Quality coefficient. Quality value for the predicted miRNA precursors. It is the quotient of the free energy value and the nucleotide length of the precursor. Higher values correspond to more stable structures. The semirna default value is 0.35, which has been proven with known miRNAs in the miRBase database.
When you click on the 'send' button, a page displaying the current progress will appear. After a variable amount of time, you will have the final results.
Predicted miRNA map
TThe results are initially given as an image map. A scaled ruler represents the length of the query sequence, and the predicted miRNAs are shown below. Each coloured bar is a miRNA, which appears together with its quality coefficient and its identifier. miRNAs with higher coefficient values are darker coloured. To obtain tables with detailed information about the predicted miRNAs, you must click on a specific bar.

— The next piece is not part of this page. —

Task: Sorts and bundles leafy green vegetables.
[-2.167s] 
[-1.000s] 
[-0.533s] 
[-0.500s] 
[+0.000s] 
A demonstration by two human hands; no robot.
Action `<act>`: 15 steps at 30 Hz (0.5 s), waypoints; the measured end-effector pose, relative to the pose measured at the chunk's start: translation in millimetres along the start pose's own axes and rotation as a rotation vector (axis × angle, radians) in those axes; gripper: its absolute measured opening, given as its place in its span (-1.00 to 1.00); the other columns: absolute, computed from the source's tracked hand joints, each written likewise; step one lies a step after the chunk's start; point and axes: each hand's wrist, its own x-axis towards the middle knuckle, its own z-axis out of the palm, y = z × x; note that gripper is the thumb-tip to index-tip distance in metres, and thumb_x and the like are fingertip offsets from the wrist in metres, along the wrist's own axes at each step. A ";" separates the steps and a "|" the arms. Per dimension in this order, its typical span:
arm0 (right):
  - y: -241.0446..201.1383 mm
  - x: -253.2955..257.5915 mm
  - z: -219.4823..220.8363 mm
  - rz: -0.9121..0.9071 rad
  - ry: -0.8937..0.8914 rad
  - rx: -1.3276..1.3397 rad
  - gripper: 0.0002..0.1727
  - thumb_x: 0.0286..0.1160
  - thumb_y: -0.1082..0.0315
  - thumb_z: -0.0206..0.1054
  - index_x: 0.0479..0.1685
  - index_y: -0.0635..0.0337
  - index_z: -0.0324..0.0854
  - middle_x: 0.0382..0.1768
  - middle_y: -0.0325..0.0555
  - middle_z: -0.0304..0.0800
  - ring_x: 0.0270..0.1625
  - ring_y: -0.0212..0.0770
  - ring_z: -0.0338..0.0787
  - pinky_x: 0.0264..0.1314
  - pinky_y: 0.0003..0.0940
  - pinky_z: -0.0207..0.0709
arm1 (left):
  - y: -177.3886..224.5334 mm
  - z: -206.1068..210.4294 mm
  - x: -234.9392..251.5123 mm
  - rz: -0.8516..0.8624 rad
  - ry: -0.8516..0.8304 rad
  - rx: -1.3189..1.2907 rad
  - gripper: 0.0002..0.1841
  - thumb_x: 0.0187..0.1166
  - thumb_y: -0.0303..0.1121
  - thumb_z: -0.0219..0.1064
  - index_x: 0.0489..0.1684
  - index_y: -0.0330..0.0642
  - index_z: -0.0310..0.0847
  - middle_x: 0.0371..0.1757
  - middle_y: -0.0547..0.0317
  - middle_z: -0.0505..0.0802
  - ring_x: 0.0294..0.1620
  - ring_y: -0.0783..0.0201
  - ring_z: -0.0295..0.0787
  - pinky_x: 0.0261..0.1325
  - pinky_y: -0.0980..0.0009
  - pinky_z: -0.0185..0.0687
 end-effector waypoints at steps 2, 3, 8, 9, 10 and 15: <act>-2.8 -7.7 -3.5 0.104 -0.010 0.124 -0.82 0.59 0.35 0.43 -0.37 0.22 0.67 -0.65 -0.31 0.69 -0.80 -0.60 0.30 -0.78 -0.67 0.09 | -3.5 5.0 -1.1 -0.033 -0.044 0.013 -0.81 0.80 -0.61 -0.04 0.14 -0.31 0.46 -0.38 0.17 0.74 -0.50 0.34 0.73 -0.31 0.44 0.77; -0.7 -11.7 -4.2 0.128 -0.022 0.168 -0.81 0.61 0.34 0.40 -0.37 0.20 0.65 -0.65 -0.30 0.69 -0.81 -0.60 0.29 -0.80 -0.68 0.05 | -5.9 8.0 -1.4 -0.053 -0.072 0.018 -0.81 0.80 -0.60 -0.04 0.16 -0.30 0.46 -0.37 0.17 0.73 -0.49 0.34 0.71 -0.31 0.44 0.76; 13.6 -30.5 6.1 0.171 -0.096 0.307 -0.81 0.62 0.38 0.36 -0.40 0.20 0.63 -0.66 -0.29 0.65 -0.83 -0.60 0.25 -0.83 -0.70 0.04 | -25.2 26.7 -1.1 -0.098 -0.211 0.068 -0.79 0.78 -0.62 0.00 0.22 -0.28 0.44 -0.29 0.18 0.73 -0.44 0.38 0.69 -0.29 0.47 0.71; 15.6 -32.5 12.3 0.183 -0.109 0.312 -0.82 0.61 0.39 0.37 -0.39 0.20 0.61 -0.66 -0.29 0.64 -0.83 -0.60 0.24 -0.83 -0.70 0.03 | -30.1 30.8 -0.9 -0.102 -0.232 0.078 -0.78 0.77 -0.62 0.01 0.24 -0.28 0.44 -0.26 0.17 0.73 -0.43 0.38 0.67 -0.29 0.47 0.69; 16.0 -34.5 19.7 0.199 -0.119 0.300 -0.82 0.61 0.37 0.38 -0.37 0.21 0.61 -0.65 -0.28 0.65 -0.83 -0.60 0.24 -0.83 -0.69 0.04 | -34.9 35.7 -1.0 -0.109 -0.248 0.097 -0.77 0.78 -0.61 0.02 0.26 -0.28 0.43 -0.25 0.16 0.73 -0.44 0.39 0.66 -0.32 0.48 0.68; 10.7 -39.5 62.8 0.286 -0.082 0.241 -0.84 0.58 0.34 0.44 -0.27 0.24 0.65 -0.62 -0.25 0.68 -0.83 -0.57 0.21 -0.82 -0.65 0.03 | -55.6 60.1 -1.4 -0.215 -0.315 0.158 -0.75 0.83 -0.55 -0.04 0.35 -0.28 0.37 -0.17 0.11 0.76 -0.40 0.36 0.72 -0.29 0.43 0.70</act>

Additional result files are also provided by clicking on the links below:
miRNAs in FASTA format. Show all predicted mature miRNA sequences in FASTA format.
Precusors in FASTA format. Show all predicted precursor miRNA sequences in FASTA format.
Predictions in GFF format. Show a GFF format file of the predicted miRNAs, which can be useful for genome viewers.
Multiple alignment of miRNAs. Show a multiple alignment of predicted and known miRNAs all together. The identifiers have links to both miRBase and the detailed result tables from your analysis.
Detailed result tables
When you select a specific predicted miRNA from the image map, semirna shows a detailed table or record with all the parameters from the predicted miRNAs ordered in different lines or fields. To obtain a complete description for each field, please go to the Glossary of Terms.